Record extracts |

========================

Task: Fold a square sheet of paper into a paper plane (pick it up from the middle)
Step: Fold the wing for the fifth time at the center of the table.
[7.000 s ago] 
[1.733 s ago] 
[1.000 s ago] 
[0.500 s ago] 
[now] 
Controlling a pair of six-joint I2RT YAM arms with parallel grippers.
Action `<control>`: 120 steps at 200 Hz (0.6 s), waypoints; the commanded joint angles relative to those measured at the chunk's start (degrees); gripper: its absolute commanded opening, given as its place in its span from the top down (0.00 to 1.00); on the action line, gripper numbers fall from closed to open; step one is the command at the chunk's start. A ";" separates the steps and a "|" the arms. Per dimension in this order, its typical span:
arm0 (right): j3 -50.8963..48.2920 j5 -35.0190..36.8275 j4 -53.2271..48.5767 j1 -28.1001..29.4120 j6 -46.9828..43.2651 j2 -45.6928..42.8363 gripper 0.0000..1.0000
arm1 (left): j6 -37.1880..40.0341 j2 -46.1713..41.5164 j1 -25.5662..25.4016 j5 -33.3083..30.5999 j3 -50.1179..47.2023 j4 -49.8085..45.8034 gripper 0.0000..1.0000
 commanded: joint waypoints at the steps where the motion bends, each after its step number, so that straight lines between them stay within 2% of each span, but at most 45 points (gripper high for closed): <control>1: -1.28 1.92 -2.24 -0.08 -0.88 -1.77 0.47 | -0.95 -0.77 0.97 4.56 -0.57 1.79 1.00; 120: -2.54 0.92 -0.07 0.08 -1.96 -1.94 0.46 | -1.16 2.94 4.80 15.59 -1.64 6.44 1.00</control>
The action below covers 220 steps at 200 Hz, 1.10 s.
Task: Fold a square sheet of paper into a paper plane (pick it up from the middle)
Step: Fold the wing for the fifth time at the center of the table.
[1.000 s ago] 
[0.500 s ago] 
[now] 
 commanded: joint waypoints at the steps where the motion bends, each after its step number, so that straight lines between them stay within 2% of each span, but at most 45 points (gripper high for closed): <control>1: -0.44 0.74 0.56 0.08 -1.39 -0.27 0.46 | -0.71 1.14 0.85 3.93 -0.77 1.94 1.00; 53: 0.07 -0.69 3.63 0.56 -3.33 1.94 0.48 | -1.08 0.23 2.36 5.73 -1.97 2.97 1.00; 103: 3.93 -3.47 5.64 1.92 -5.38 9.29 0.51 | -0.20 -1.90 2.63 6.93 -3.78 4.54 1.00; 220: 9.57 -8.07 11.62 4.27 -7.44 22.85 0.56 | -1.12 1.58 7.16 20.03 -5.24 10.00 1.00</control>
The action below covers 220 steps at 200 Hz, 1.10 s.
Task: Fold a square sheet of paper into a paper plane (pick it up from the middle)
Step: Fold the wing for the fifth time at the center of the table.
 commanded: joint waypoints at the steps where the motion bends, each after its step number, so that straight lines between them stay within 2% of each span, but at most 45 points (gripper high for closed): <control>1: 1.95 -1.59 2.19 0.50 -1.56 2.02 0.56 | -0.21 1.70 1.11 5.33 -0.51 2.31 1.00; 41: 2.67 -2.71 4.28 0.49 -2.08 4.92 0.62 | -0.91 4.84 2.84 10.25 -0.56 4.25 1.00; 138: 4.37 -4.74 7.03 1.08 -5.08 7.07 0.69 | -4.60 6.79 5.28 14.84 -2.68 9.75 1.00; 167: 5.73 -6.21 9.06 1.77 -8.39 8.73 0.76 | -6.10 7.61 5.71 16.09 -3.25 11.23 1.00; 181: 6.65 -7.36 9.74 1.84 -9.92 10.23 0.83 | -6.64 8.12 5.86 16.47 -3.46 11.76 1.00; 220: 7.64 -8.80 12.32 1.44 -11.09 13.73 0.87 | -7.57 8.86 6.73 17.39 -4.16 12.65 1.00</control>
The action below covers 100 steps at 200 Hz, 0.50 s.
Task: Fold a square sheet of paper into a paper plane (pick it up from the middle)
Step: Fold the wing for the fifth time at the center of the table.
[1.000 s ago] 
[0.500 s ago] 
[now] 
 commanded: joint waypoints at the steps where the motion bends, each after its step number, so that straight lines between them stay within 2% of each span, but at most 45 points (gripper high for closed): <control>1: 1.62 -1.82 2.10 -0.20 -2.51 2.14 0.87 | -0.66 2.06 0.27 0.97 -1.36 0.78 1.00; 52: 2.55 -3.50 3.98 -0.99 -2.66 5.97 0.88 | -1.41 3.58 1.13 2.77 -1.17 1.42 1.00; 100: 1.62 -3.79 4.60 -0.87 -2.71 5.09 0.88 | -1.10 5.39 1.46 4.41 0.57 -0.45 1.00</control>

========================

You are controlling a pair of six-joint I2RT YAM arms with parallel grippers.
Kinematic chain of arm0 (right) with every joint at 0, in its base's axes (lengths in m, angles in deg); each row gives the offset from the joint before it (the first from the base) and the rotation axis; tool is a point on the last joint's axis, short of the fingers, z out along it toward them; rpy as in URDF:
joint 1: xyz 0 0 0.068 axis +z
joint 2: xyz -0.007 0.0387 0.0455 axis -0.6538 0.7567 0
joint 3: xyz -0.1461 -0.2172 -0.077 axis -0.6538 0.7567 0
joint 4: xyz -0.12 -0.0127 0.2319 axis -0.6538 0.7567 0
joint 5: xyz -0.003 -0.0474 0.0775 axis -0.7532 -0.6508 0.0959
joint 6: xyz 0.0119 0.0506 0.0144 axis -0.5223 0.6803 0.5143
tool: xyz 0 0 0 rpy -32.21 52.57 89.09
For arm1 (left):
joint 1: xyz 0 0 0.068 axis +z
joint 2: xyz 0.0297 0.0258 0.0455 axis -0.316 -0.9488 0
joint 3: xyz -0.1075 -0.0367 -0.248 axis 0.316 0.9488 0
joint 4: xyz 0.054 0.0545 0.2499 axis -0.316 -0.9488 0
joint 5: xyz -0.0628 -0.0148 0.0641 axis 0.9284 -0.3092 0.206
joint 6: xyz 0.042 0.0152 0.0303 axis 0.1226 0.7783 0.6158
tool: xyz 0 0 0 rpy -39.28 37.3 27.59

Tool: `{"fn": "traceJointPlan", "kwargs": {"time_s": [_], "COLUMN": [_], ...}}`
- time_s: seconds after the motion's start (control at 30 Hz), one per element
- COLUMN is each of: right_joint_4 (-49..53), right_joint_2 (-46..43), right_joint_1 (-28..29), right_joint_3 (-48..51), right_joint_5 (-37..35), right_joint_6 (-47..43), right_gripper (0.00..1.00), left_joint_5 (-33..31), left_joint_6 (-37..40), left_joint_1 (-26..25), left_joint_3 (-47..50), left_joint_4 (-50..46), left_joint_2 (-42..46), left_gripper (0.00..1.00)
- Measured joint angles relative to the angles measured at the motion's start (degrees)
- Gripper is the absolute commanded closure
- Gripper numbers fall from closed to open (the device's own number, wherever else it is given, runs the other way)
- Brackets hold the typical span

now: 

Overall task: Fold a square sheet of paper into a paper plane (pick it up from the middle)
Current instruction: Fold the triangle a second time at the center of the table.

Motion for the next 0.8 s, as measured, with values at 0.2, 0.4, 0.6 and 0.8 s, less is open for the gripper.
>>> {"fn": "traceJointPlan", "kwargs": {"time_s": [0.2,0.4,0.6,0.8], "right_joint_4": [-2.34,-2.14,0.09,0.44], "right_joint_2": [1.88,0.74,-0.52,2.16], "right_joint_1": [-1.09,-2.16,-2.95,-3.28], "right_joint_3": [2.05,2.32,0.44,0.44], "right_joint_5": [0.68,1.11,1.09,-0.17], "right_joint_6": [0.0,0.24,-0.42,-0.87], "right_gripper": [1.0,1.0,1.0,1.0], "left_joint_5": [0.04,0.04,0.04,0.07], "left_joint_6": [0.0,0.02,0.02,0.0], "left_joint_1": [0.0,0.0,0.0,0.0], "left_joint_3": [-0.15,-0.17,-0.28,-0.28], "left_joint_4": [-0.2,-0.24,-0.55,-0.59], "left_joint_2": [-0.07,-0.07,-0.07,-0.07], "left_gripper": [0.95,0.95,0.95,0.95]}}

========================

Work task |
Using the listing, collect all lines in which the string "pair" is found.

Output for this task |
Controlling a pair of six-joint I2RT YAM arms with parallel grippers.
You are controlling a pair of six-joint I2RT YAM arms with parallel grippers.

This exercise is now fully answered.